— WHAT NEEDS TO BE DONE —
Where "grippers" appears in a line of the entries below, that line should be copied.

Dataset excerpts
Start of Block

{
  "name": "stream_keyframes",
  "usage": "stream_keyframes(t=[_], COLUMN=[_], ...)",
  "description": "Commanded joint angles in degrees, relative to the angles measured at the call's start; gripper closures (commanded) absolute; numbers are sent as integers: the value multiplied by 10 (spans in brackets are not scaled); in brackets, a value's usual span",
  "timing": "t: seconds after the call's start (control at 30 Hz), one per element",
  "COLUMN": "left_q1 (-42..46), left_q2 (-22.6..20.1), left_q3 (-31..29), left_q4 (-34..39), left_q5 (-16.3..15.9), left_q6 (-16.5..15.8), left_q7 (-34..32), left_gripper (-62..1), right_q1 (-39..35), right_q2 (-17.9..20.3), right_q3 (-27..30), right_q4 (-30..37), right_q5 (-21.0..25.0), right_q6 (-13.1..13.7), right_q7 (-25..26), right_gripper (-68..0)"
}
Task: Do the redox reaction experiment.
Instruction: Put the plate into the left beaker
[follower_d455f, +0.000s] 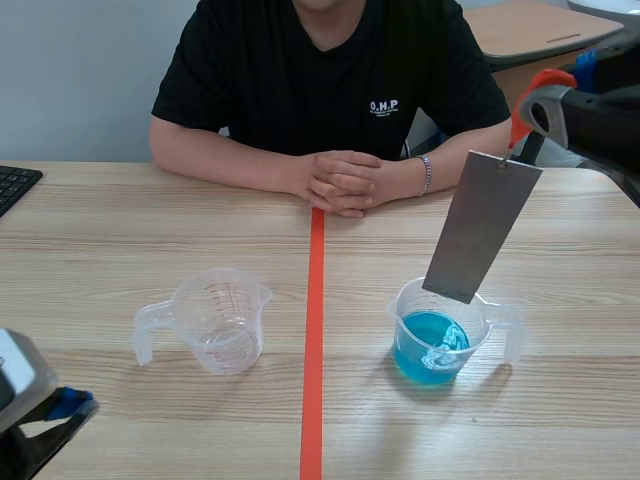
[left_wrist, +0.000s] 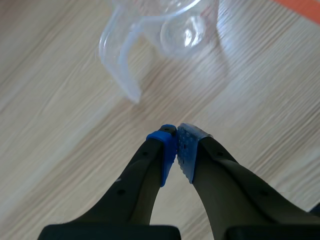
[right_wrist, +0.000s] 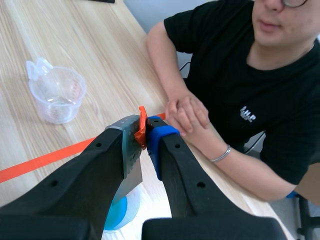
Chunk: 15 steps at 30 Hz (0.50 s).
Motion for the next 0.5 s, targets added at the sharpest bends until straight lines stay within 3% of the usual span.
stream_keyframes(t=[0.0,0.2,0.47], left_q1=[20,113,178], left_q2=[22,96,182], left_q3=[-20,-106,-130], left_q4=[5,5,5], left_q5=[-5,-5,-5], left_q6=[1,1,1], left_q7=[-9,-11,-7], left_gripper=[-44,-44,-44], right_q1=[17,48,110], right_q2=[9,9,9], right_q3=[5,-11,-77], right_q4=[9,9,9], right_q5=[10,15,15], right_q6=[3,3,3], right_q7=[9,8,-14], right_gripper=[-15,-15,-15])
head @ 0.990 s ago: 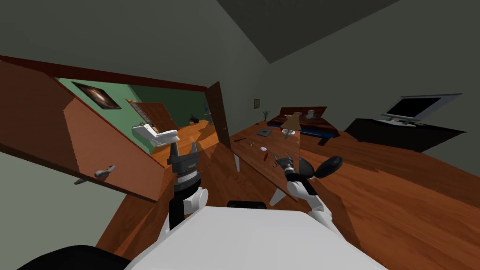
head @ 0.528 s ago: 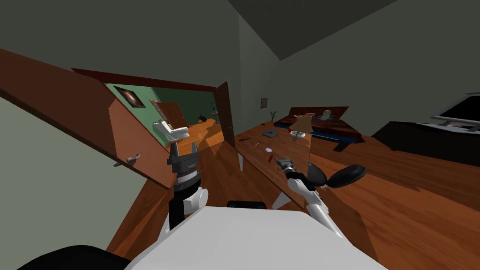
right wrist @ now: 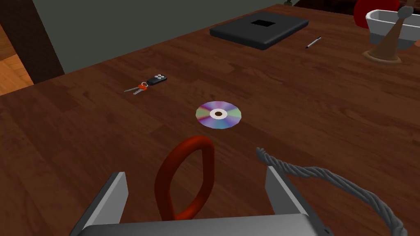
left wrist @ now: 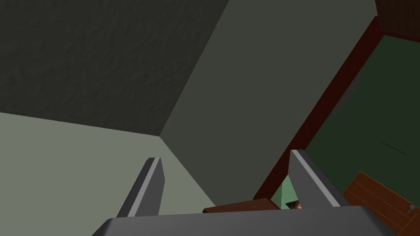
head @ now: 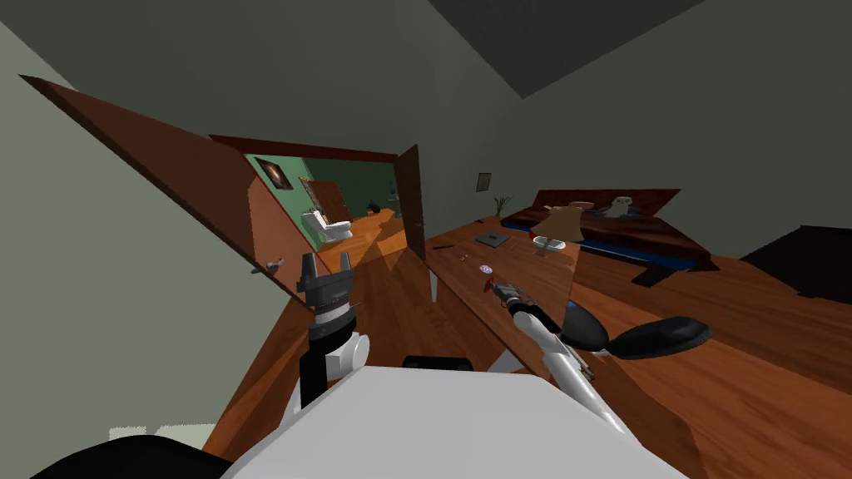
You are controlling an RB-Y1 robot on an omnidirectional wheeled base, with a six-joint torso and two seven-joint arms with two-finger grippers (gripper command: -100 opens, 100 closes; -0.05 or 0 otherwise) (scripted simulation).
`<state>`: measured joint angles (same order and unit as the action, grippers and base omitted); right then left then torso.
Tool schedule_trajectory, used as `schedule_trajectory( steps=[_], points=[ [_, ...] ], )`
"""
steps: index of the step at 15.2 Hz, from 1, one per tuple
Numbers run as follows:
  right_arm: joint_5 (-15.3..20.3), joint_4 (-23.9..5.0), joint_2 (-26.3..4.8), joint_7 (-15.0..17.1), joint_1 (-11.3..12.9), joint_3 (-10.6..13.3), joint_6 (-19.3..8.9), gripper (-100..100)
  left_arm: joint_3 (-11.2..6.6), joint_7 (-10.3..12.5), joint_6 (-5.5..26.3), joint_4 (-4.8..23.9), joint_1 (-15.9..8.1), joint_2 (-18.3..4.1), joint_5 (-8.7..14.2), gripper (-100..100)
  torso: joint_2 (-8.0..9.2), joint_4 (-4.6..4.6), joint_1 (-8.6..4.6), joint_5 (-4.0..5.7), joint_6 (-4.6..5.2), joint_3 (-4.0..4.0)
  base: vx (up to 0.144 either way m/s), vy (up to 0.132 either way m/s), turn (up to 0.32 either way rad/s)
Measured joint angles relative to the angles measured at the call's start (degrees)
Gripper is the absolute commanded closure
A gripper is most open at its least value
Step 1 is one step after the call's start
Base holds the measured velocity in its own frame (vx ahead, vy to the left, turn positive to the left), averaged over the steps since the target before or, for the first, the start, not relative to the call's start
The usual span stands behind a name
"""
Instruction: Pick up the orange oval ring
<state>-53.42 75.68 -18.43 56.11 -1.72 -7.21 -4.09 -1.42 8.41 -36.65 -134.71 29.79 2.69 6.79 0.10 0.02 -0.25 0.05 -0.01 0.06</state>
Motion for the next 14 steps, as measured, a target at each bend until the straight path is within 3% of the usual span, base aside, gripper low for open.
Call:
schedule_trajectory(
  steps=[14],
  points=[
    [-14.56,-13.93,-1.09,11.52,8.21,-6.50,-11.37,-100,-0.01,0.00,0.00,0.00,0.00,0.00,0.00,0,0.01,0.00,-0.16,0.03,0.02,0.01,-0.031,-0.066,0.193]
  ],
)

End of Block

— FINISHED TASK —
You are controlling an RB-Y1 robot on an omnidirectional wheeled base, with a six-joint torso and two seven-joint arms with two-finger grippers (gripper command: -100 opens, 100 closes; -0.05 or 0 otherwise) (scripted simulation).
`<state>`: measured joint angles (same order and unit as the action, grippers and base omitted); right then left then torso.

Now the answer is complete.